Why networking is now crucial for AI
At the SC25 event, DriveNets’ Dudy Cohen (VP Product Marketing) and Andy Holland (Sales Director for AI Infrastructure) explore how Ethernet is expanding its reach beyond traditional scale-out and scale-across applications to challenge InfiniBand in the demanding scale-up domain.
Chapters:
- 0:00 – Intro
- 01:15 – Tipping point right now between two technologies.
- 03:07 – How DriveNets fits into AI infrastructure
- 05:02 – The first RoCE v2 Ethernet deployment to be more performant than Infiniband
- 06:33 – What are the benefits of DriveNets solution
- 09:14 – Around for 10 years and deployed in the AT&T core network
Read the full transcript
I’m Dudy Cohen and I’m the VP of Product Marketing in DriveNets.
I’m Andy Holland. I’m the Sales Director for our AI Infrastructure business.
We are DriveNets and we are here in St. Louis at Supercompute 25 which is basically the largest event in the HPC and AI industry. We are participating in this event with this booth, but also we are a part of SCinet, which is basically the network infrastructure for this entire event. Also a very cool testbed for new technologies. So I mentioned SCinet and in SCinet we actually have two deployments. One is with our solution for the service provider market, which is basically a router based on white boxes. The second is the AI infrastructure networking solution we have. Those two solutions are basically based on the same technologies, but different size and different use cases. They are both available here as part of the SCinet network. I think the industry realized that while compute resources are very important to the performance of AI, both in training and in inference, networking is the crucial part to make things work and work well.

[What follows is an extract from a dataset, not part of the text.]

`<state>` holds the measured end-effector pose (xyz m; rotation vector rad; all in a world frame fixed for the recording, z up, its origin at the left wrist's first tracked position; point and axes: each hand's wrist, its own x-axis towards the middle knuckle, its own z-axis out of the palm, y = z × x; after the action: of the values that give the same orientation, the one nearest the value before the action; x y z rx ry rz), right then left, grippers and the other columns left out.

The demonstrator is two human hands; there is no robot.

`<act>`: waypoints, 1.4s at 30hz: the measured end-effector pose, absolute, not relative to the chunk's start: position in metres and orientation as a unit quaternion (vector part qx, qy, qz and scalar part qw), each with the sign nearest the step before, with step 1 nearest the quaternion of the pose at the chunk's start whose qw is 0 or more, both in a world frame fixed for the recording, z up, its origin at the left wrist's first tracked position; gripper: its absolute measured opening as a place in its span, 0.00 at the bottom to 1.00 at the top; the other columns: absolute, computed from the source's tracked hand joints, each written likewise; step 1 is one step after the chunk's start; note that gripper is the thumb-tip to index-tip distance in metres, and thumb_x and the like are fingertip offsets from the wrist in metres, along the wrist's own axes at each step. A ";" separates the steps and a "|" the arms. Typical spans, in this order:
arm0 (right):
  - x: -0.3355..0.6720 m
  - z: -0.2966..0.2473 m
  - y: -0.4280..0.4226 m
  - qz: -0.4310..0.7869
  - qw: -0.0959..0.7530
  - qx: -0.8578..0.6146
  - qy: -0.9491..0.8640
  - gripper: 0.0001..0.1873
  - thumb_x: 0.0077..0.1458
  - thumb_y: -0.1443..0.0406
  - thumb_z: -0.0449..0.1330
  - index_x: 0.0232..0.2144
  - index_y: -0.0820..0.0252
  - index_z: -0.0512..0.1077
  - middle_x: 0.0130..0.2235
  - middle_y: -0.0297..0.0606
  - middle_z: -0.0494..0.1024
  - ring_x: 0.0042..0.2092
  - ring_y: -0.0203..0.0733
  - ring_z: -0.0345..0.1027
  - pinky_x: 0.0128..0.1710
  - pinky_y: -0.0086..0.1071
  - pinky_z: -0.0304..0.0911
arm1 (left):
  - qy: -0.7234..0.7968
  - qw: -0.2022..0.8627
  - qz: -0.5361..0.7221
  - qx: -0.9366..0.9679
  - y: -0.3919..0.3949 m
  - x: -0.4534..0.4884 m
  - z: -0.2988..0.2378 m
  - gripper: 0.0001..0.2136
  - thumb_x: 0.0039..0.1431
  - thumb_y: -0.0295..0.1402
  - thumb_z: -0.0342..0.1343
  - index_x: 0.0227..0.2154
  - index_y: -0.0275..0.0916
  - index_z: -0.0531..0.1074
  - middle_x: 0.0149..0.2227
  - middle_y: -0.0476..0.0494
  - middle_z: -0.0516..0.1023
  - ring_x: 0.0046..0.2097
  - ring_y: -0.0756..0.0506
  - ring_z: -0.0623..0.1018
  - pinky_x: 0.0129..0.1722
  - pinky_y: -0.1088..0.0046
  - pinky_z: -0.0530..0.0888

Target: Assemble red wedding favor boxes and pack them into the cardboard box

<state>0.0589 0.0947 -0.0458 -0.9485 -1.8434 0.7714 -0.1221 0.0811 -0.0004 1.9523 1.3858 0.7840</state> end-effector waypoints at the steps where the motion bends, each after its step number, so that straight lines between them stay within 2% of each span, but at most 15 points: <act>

Just to top up on that, I think critically I’m hearing from a lot of customers there’s a tipping point right now between two technologies.
Right.
We have InfiniBand on one side, a proprietary system and we have Ethernet on the other side being an open system. And I think what’s really changed is the idea that if you can create an open system that’s performant, you’re getting very much more engagement from the community. Because inherently people want to deploy an open system.
Absolutely. I think this trend is visible in all layers of communication. So what you mentioned, InfiniBand towards Ethernet is a scale out technology trend.
100%.
We see it also in scale up. So if until a year ago scale up was synonym to NVLink 100%. Now we see Ethernet based solutions that are getting close to the level of performance of NVLink. So you can have this open ecosystem and standard and basic skillset in all types of networks, scale up scale out. And also we need to mention scale across.
Sure.
Because scale across is a technology that you go to when you run out of power in the data center. You need to extend your.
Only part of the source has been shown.